● Work to be completed
From the data below, retype exactly the lines starting with the one that contains "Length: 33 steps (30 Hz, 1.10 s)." and ending with the one that contains "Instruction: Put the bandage", both included.

┄┄┄┄┄┄┄┄┄┄┄┄┄┄┄┄┄┄┄┄

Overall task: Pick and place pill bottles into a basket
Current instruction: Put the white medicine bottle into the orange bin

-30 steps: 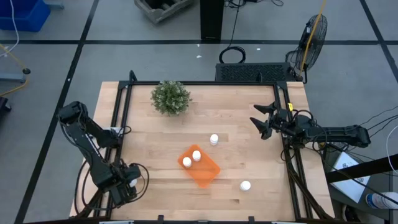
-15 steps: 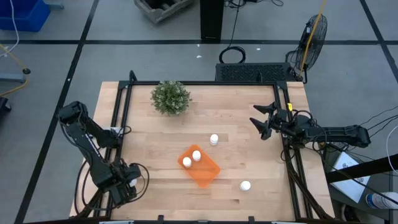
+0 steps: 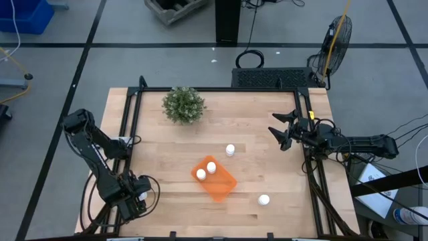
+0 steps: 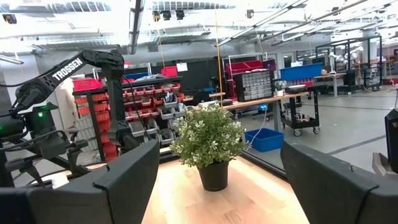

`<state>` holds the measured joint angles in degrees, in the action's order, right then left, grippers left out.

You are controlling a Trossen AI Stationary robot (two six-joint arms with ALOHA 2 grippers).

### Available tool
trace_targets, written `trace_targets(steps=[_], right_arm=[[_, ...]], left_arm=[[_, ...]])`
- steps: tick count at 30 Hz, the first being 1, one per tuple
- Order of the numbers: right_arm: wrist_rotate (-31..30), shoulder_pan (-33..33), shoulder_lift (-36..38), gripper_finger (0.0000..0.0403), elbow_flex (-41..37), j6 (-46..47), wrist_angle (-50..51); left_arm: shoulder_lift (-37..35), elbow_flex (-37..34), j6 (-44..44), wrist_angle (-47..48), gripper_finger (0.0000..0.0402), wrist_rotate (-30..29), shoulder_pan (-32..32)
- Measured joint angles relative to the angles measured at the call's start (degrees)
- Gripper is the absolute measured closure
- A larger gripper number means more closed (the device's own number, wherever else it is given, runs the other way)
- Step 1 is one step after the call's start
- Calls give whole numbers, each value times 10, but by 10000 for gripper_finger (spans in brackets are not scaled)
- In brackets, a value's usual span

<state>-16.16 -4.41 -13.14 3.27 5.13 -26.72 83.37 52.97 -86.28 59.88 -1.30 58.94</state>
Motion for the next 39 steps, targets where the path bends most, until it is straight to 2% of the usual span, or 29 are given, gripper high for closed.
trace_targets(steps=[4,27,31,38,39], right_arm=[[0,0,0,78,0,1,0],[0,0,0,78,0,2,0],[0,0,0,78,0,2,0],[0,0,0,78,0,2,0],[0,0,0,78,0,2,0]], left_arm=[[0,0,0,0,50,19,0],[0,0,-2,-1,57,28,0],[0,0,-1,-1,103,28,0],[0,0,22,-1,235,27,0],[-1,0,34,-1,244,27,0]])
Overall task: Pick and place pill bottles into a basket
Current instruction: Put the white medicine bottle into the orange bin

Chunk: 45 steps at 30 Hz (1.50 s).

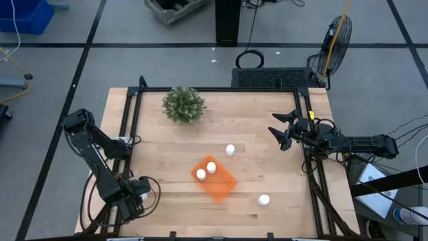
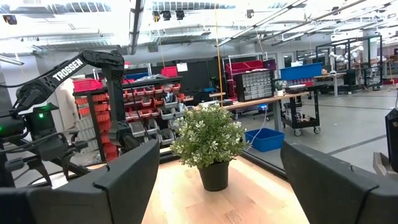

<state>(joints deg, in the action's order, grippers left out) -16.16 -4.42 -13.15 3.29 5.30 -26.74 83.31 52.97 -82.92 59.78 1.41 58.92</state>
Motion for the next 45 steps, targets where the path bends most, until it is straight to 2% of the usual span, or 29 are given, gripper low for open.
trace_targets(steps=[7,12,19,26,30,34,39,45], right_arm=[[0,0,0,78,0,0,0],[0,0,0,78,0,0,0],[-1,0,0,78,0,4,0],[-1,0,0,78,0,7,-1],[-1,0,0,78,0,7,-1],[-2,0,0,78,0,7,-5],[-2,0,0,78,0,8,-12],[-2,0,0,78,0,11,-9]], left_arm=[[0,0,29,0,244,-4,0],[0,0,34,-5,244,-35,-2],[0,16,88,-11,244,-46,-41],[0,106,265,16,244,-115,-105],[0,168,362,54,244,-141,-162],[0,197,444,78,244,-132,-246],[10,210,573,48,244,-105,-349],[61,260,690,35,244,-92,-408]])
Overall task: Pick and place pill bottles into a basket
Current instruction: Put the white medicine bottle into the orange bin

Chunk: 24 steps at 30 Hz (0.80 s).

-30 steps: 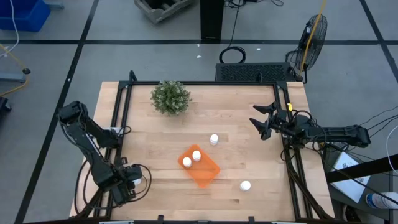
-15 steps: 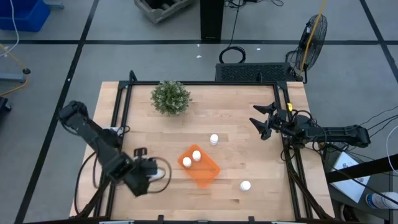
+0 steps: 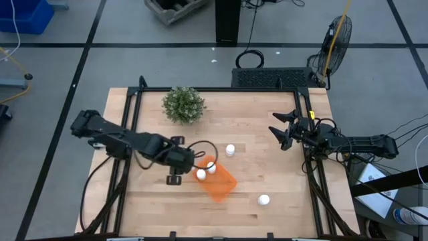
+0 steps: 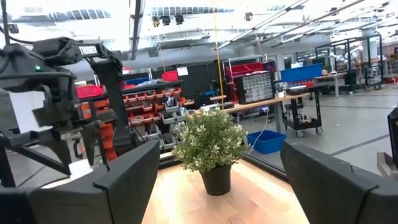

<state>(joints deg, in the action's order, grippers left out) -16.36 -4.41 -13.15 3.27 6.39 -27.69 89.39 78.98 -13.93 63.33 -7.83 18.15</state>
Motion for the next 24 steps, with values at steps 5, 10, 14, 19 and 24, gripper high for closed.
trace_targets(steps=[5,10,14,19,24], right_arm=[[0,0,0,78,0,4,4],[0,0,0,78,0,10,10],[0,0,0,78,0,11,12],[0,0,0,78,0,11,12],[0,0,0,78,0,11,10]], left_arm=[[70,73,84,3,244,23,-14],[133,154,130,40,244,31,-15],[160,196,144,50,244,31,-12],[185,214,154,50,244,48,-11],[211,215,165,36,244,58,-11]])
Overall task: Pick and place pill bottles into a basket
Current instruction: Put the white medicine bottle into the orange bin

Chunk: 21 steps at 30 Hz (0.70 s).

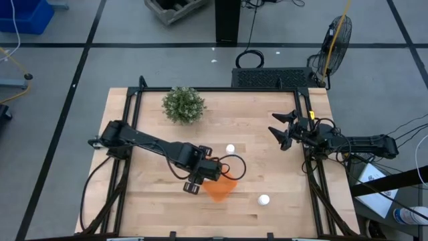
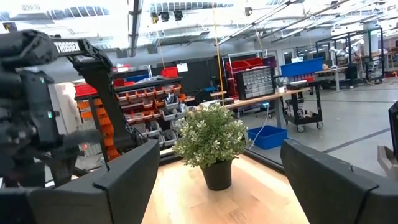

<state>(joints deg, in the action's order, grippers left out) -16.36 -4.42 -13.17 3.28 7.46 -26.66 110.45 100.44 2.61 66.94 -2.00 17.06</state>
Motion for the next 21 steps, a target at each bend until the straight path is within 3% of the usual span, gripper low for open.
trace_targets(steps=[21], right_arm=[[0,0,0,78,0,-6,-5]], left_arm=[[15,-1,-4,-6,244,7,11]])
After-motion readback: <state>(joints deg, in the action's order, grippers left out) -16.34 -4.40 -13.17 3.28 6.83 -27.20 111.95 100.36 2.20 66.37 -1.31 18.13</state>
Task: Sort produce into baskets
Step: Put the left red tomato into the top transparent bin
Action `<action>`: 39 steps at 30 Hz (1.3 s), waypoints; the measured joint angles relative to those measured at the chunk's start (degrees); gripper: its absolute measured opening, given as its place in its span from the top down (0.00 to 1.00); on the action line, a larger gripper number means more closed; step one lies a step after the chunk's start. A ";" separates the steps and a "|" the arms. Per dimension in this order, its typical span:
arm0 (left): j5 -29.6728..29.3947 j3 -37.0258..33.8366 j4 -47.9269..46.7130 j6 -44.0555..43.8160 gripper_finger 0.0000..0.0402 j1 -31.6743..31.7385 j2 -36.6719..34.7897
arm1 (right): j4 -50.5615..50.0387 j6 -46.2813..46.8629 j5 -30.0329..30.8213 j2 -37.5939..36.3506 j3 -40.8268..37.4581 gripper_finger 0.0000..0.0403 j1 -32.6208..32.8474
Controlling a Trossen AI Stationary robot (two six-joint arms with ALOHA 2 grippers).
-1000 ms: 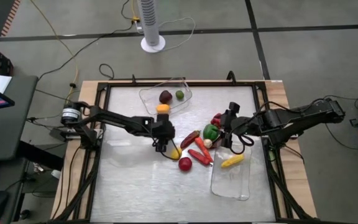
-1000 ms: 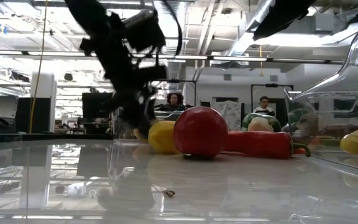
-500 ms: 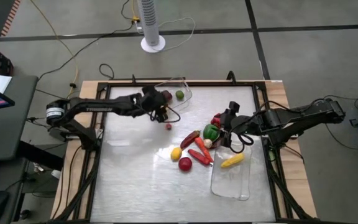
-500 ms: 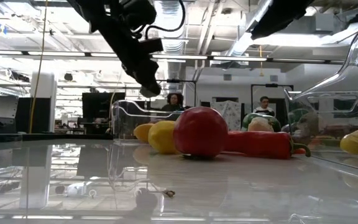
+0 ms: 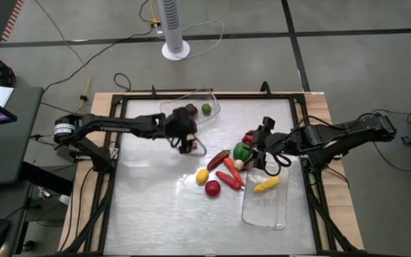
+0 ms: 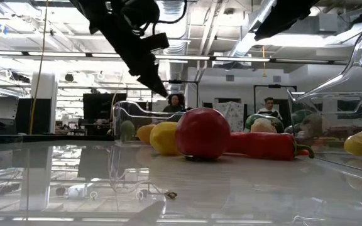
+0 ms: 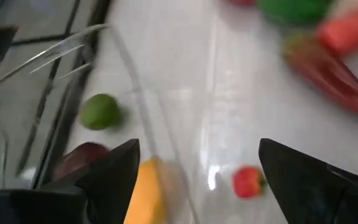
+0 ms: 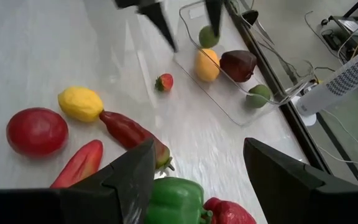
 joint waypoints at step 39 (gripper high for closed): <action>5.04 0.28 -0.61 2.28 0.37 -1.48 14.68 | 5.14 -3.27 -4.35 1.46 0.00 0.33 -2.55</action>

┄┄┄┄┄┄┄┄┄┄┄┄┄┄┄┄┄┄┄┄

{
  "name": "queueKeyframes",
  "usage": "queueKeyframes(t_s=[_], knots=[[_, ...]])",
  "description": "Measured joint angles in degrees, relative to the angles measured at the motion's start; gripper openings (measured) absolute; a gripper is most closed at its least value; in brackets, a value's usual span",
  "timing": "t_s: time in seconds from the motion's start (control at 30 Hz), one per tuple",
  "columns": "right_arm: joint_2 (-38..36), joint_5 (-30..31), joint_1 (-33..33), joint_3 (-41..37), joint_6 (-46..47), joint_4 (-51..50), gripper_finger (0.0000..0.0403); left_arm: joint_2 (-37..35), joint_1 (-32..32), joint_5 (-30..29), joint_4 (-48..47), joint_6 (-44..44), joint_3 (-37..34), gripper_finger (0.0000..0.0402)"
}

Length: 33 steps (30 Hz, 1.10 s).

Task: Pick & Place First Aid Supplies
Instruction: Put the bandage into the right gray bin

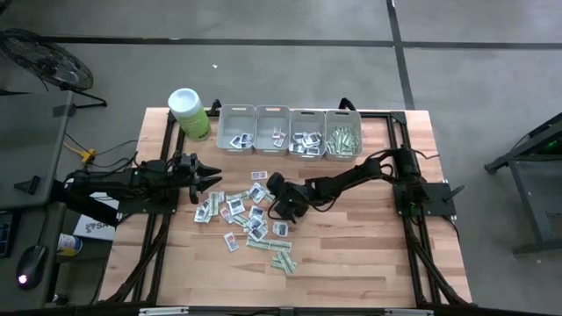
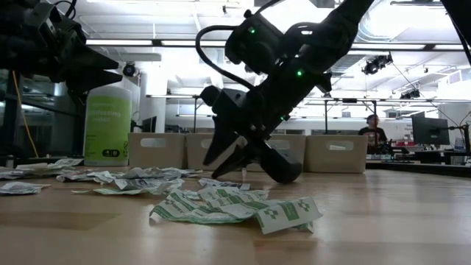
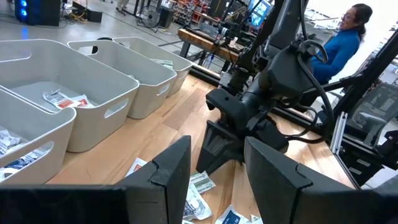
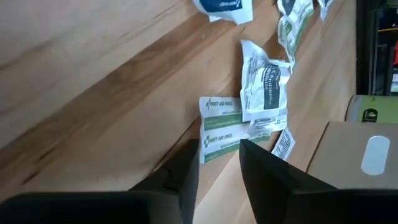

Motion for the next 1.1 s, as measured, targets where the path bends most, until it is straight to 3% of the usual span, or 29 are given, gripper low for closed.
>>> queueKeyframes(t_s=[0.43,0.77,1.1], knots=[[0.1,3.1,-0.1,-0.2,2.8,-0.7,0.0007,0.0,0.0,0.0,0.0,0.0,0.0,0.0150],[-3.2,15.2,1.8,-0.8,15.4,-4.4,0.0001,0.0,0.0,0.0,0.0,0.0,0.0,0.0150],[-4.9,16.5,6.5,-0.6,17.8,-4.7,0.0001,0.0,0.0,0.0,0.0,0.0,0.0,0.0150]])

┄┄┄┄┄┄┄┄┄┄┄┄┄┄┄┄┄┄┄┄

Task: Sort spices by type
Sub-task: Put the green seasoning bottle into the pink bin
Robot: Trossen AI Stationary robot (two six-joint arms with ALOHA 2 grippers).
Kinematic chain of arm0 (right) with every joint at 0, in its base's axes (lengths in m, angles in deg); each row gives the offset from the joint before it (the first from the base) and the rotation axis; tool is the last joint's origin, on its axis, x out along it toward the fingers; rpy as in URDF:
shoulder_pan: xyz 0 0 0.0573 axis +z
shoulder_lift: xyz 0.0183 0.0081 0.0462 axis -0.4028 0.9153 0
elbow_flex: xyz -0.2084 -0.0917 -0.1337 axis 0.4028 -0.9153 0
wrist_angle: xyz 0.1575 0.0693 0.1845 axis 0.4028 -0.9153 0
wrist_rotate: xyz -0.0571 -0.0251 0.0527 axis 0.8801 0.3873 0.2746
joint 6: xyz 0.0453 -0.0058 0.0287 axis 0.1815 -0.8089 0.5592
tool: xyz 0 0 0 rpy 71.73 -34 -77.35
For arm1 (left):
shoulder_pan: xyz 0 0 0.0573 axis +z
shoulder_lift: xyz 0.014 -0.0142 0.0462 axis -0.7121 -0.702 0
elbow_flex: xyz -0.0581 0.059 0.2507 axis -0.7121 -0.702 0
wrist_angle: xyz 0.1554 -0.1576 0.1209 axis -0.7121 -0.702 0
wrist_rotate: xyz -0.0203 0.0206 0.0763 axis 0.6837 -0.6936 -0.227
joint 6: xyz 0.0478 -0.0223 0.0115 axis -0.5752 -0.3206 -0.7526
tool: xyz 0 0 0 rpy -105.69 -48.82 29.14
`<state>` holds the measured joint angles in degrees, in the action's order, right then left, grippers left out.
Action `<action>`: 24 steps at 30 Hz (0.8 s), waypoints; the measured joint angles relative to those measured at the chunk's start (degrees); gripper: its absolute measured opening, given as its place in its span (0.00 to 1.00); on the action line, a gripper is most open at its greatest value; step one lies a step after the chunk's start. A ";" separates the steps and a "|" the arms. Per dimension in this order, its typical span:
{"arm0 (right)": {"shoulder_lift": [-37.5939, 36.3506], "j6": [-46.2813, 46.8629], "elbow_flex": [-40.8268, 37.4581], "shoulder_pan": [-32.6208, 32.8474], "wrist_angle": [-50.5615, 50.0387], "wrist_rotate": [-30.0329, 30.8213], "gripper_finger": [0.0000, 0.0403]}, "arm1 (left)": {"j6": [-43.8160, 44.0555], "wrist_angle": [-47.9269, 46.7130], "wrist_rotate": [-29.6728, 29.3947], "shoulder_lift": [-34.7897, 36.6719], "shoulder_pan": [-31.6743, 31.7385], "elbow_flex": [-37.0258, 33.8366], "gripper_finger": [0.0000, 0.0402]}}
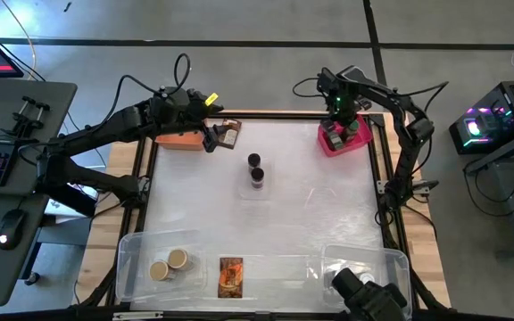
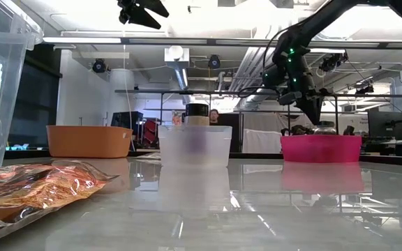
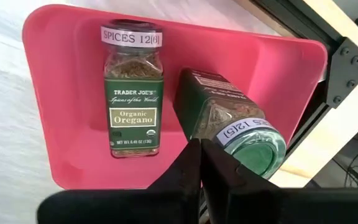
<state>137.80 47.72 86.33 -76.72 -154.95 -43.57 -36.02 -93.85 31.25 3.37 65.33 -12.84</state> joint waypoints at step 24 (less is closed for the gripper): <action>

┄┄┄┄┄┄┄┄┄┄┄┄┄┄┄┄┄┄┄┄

● Task solution
Length: 33 steps (30 Hz, 1.10 s).

Task: Pick & Place First Aid Supplies
Instruction: Put the bandage into the right gray bin

There's nothing more to this exercise.